#### Material for the task
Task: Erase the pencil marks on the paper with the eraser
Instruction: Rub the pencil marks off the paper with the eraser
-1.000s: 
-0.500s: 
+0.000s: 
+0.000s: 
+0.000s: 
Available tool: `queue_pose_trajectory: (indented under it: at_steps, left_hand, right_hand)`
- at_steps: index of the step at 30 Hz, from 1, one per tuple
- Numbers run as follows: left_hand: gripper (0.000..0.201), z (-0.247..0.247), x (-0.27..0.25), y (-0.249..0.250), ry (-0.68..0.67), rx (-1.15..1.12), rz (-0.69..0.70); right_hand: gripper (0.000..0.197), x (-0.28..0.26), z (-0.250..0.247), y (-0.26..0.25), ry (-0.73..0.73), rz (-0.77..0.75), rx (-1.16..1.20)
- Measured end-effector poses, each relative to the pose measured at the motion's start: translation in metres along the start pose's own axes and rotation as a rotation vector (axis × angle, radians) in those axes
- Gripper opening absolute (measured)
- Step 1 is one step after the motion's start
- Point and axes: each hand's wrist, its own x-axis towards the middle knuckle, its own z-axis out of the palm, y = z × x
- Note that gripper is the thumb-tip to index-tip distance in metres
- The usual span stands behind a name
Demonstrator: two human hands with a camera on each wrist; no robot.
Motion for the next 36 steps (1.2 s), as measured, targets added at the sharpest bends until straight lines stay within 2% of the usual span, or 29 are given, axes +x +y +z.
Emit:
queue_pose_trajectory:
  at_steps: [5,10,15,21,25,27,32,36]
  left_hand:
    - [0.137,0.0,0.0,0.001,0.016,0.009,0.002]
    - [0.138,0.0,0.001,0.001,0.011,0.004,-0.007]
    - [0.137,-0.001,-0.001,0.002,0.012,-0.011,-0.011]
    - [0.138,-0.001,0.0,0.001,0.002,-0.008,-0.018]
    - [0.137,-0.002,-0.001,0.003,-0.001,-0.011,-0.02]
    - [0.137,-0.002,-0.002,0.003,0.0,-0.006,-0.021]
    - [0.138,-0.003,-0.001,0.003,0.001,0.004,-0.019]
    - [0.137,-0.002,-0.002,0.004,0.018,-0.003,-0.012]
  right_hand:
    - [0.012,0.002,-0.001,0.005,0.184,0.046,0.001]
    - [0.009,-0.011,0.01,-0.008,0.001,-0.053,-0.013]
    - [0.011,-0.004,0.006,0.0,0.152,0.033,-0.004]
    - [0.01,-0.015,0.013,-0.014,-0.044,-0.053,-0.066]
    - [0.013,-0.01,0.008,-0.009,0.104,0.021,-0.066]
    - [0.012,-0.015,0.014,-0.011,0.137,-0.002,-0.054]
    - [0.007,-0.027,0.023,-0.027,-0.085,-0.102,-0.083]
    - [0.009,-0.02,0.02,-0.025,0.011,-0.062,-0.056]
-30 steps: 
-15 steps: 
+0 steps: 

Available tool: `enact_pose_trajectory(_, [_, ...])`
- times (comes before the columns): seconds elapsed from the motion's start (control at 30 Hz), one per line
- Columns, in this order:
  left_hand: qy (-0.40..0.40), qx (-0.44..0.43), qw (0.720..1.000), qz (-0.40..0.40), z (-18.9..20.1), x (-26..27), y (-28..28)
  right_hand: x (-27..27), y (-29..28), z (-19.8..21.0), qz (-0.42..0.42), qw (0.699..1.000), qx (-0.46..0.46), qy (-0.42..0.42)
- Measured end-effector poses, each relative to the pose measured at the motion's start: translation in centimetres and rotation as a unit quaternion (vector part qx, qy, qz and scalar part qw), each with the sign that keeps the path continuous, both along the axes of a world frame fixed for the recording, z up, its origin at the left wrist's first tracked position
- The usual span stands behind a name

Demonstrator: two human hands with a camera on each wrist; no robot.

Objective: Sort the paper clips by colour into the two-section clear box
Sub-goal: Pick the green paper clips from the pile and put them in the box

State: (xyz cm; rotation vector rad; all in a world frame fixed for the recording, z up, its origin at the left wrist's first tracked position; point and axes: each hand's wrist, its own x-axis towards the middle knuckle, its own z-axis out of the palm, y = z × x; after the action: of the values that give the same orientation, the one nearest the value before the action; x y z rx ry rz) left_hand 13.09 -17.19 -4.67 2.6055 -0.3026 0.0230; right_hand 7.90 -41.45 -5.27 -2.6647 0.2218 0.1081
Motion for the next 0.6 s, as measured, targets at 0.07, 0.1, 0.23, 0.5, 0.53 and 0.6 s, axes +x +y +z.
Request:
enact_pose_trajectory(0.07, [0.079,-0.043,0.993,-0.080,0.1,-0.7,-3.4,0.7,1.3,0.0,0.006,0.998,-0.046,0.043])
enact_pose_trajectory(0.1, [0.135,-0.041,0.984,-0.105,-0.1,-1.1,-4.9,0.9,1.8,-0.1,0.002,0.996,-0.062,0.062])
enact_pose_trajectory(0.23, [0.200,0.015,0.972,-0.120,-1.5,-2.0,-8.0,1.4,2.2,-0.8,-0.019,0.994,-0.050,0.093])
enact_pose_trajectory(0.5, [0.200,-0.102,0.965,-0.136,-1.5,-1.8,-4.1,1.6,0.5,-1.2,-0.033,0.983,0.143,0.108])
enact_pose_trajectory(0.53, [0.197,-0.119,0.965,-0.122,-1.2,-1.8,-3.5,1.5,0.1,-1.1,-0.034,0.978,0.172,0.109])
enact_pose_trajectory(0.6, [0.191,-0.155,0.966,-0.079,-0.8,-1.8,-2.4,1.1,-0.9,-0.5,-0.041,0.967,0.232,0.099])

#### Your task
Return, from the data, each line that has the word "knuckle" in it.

#### Result for this task
- Point and axes: each hand's wrist, its own x-axis towards the middle knuckle, its own z-axis out of the palm, y = z × x
State: (xyz cm; rotation vector rad; all in a world frame fixed for the recording, z up, its origin at the left wrist's first tracked position; point and axes: each hand's wrist, its own x-axis towards the middle knuckle, its own z-axis out of the palm, y = z × x; after the action: of the values that give the same orientation, the one nearest the value before the action; x y z rx ry rz) left_hand 13.09 -17.19 -4.67 2.6055 -0.3026 0.0230; right_hand 7.90 -41.45 -5.27 -2.6647 0.2218 0.1081

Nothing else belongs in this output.